"Parece que estamos enxugando gelo", desabafa campeão mundial sobre situação do Lago Igapó
Referência da paracanoagem brasileira, Igor Tofalini critica burocracia da Prefeitura e pede solução definitiva para a poluição e o acúmulo de vegetação que atrapalham treinos de medalhistas olímpicos
Principal cartão-postal de Londrina e berço de conquistas internacionais, o Lago Igapó tem sido motivo de frustração para quem leva o nome da cidade ao topo do pódio mundial. O paratleta Igor Tofalini, multicampeão e membro da Seleção Brasileira desde 2016, fez um apelo emocionado sobre as condições precárias que enfrenta diariamente. Segundo ele, a rotina de treinos para os Jogos de Los Angeles 2028 tem sido prejudicada pela sujeira e pelo excesso de matéria orgânica que se prende aos caiaques. Ao lado de outros nomes de peso, como o medalhista de ouro em Paris, Fernando Rufino, Tofalini descreve um cenário desanimador onde a falta de organização da Prefeitura impede o pleno desenvolvimento do esporte.
O atleta aponta que o problema não é apenas a sujeira, mas a forma como a manutenção é feita. Para ele, as ações atuais são paliativas e dão a sensação de que o poder público está "enxugando gelo", já que a vegetação e os resíduos são retirados e retornam logo em seguida. Tofalini ressalta que especialistas locais, como seu técnico Gelson Moreira, que atua no lago há mais de 30 anos, já apresentaram sugestões e vídeos com soluções técnicas, mas as ideias esbarram em uma barreira burocrática que parece ignorar quem realmente conhece o dia a dia das águas. O desabafo foca na necessidade de um planejamento conjunto entre os órgãos ambientais e a administração municipal para que o dinheiro público não seja desperdiçado em limpezas superficiais que não resolvem a causa do problema.

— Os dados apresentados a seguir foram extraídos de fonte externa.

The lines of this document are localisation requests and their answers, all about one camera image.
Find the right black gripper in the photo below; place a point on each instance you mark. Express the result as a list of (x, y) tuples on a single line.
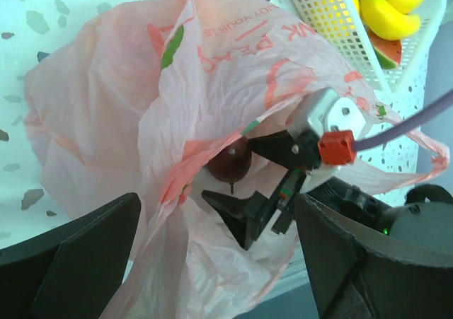
[(247, 218)]

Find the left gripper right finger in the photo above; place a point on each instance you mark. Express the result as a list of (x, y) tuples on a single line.
[(358, 272)]

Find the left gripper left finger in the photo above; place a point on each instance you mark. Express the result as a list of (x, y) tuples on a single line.
[(73, 270)]

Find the dark red plum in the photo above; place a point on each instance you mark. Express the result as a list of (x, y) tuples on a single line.
[(232, 163)]

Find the pink plastic bag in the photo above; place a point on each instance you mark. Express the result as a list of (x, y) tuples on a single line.
[(142, 99)]

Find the watermelon slice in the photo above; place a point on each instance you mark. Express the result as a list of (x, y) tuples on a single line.
[(388, 52)]

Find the yellow banana bunch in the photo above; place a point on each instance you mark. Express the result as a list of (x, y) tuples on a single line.
[(391, 19)]

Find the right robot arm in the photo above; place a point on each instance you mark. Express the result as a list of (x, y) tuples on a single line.
[(353, 203)]

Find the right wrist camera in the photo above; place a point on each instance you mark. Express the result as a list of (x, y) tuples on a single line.
[(325, 111)]

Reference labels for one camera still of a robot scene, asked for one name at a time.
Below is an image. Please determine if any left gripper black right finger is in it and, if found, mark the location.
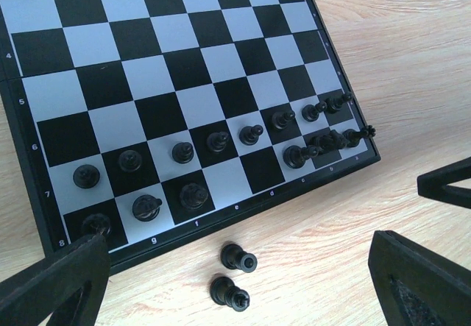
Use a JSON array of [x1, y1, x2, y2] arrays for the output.
[[368, 230, 470, 325]]

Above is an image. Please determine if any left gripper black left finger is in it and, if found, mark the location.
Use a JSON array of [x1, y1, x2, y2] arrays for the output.
[[1, 234, 110, 325]]

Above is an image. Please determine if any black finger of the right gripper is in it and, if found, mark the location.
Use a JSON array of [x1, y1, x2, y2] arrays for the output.
[[417, 158, 470, 209]]

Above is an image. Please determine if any black pawn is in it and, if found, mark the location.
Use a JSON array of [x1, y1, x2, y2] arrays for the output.
[[239, 124, 264, 146], [272, 110, 296, 131], [171, 141, 194, 164]]

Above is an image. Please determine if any black chess piece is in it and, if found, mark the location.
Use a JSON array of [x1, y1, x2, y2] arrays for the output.
[[310, 130, 348, 155], [342, 125, 376, 148]]

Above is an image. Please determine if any black and white chessboard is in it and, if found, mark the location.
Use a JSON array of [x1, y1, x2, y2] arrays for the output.
[[1, 0, 380, 273]]

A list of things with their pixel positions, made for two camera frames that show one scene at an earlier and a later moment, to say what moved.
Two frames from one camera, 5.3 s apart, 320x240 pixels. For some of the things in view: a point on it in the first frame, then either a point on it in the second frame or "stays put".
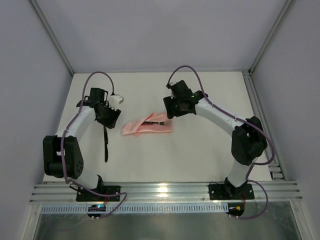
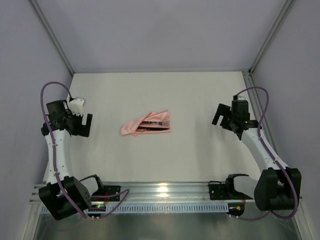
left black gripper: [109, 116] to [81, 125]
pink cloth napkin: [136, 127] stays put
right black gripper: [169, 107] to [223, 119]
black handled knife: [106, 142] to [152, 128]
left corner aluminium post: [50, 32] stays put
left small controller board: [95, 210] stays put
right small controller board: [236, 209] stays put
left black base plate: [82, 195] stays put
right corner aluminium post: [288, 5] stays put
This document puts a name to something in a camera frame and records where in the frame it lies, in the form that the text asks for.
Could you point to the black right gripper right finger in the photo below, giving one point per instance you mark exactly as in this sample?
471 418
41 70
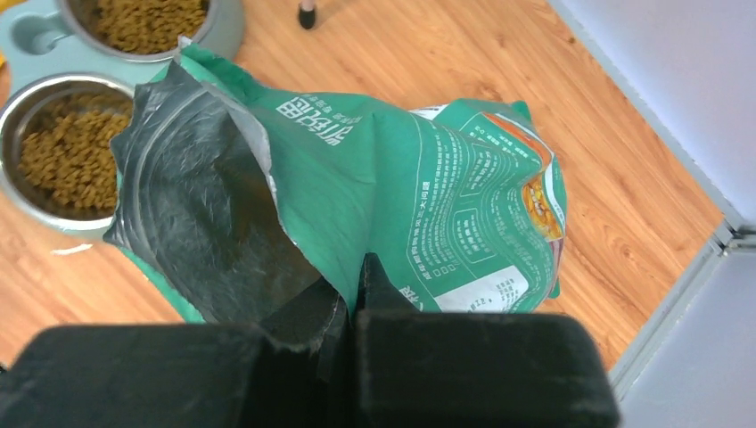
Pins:
420 369

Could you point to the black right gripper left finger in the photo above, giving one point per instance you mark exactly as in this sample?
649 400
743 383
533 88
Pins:
271 374

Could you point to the green dog food bag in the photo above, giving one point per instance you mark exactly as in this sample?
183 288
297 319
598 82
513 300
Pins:
235 196

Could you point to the green double pet bowl stand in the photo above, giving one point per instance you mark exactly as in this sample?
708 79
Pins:
51 54

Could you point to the brown kibble in near bowl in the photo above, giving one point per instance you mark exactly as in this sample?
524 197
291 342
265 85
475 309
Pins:
66 152

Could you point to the brown kibble in bowl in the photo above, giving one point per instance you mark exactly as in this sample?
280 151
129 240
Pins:
148 26
66 152

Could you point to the near steel bowl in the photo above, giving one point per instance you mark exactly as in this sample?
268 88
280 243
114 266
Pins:
56 160

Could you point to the pink music stand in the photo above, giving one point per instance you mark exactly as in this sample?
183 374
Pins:
312 13

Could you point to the brown kibble in far bowl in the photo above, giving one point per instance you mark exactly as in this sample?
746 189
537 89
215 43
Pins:
148 26

A situação de abandono se agravou desde setembro de 2025, quando o contrato com a empresa responsável pela manutenção foi rompido. Desde então, a Prefeitura não firmou um novo acordo regular, operando apenas com recursos próprios de forma emergencial.
Em resposta ao descontentamento dos atletas e da população, a CMTU informou que mantém equipes fixas para serviços de roçagem e limpeza de lixeiras do Lago 1 ao 4. A Companhia também afirmou que está na fase final de estudos técnicos para abrir uma nova licitação nas próximas semanas. Sobre as plantas que flutuam na superfície, conhecidas como "alfaces d'água", o órgão alegou que realizou uma força-tarefa recente com guindastes para retirar centenas de quilos da vegetação, mas, para quem depende do lago para trabalhar e competir, o esforço ainda está longe de devolver ao Igapó a dignidade de um cartão-postal.